What the task requires: Only lines containing the string "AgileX" belong in the answer; find them in the records and copy them.

● ● ● ● ●

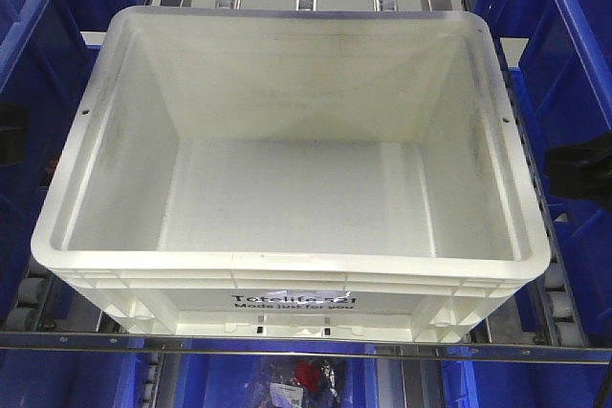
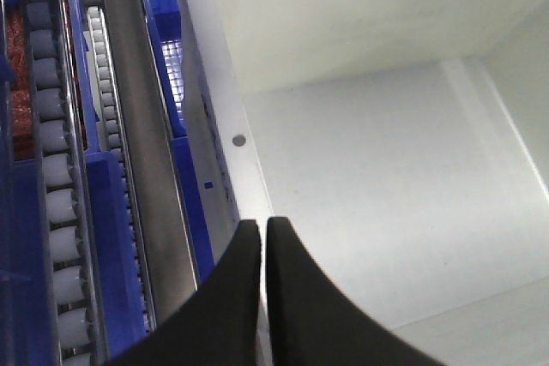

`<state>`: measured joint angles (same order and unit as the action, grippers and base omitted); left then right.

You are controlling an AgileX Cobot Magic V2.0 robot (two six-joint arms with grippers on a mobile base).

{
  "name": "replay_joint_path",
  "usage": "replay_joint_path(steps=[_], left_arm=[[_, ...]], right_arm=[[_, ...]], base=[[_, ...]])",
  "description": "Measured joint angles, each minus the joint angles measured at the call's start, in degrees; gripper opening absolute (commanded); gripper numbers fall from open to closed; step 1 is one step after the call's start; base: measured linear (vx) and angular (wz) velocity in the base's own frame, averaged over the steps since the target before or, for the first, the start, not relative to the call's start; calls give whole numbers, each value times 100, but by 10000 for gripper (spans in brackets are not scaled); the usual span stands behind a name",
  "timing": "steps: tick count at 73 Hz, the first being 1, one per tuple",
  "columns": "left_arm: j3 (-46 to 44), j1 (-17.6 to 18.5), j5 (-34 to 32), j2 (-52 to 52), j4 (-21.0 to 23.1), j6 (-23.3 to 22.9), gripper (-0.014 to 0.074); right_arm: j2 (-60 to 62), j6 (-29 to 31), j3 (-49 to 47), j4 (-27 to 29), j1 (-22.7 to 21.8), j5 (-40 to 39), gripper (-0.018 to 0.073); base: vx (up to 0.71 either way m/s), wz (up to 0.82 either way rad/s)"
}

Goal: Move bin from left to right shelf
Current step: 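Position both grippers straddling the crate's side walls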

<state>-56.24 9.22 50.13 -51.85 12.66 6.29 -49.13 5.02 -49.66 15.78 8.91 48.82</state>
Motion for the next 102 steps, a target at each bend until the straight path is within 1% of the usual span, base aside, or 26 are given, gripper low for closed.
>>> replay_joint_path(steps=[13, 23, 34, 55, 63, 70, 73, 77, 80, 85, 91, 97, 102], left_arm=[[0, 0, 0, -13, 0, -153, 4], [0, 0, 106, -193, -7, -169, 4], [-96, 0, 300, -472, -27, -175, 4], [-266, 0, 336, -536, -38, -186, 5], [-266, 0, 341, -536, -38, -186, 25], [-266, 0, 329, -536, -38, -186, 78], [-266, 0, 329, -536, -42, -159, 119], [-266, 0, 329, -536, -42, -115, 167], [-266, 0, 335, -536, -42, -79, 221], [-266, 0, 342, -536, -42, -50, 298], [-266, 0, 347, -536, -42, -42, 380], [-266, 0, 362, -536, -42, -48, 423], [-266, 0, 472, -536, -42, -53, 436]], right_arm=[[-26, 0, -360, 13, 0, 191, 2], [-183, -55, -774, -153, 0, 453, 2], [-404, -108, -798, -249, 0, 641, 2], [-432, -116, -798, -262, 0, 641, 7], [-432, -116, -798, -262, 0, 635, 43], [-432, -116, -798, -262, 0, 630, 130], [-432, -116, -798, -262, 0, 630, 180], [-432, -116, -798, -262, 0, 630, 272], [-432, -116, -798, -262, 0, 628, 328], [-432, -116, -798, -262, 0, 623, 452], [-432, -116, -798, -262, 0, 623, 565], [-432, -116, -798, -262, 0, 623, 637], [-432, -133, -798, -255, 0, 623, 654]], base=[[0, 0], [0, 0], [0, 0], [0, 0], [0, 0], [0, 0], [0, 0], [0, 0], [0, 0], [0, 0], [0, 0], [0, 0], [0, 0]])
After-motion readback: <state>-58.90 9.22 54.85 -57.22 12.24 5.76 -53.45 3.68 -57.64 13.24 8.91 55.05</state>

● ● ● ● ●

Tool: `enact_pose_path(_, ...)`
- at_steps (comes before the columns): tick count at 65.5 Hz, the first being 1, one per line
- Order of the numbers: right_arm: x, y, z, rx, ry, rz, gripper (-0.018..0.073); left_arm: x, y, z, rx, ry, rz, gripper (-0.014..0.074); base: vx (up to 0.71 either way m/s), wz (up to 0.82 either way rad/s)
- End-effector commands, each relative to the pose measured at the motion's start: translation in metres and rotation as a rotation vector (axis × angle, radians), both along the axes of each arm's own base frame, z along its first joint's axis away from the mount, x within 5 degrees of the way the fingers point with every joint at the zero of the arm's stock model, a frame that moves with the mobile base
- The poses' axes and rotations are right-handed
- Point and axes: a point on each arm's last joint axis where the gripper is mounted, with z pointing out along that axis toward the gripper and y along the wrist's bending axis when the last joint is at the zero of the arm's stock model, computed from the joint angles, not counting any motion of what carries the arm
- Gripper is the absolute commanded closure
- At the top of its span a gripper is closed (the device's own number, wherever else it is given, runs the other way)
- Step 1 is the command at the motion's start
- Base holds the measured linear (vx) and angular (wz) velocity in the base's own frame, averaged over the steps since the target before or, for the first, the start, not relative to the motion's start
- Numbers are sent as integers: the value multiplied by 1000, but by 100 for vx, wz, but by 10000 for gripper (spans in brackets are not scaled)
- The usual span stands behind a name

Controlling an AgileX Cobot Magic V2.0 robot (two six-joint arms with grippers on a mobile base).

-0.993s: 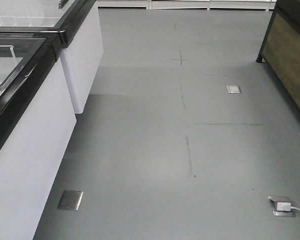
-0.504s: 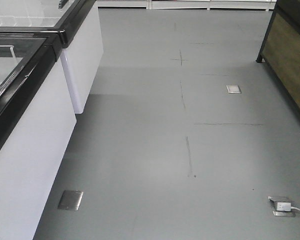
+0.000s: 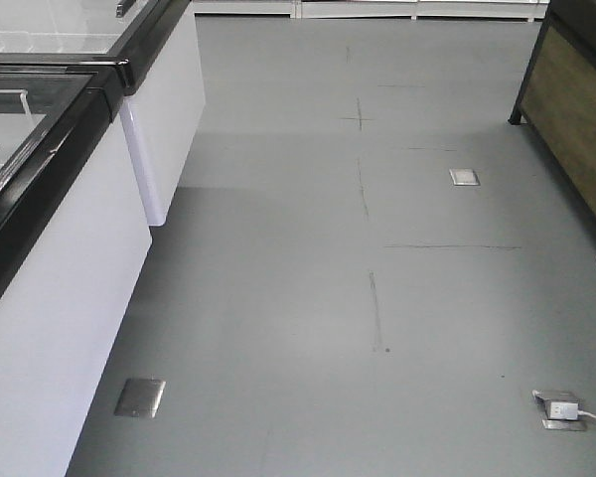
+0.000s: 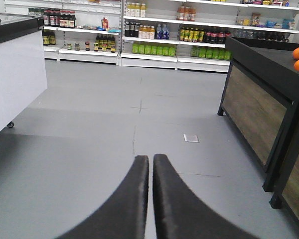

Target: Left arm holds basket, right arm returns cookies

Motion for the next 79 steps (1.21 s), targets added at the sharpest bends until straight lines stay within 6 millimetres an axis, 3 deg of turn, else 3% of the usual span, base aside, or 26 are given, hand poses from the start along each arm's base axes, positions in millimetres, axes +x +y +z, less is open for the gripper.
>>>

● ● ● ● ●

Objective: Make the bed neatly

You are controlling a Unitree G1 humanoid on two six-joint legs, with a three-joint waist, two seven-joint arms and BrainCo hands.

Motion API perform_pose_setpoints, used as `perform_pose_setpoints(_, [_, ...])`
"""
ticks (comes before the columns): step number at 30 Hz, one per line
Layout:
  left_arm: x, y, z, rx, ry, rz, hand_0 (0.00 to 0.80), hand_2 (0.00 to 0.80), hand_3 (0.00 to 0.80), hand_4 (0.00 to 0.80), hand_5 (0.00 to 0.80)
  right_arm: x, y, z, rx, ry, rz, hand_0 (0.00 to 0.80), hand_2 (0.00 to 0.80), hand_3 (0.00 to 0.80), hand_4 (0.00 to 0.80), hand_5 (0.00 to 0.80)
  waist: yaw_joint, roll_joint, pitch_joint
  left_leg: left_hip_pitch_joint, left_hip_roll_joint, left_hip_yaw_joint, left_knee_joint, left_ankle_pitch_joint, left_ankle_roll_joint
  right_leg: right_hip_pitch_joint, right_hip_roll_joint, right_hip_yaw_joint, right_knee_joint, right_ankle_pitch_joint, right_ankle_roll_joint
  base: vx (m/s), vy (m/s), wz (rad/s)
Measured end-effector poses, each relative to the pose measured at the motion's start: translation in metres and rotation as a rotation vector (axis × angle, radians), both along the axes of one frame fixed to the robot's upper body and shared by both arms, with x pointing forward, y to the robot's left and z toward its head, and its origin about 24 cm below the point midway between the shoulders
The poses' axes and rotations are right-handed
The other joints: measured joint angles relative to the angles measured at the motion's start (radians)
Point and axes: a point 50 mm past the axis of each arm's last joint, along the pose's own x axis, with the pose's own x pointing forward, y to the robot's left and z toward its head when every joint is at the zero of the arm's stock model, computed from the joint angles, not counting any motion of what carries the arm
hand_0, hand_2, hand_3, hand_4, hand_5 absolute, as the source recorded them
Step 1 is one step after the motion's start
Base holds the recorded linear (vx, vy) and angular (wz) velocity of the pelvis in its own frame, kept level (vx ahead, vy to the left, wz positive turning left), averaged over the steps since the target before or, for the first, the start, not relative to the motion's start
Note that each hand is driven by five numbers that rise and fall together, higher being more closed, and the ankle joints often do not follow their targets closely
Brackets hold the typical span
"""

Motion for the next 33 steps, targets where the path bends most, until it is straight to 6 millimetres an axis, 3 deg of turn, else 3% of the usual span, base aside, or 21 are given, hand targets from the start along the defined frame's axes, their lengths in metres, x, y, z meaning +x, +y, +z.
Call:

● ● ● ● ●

Task result:
You are controlling an AgileX Cobot Magic V2.0 robot (two six-joint arms with grippers on a mobile base).
Controlling an AgileX Cobot Magic V2.0 robot (two six-joint arms with grippers on a mobile base).

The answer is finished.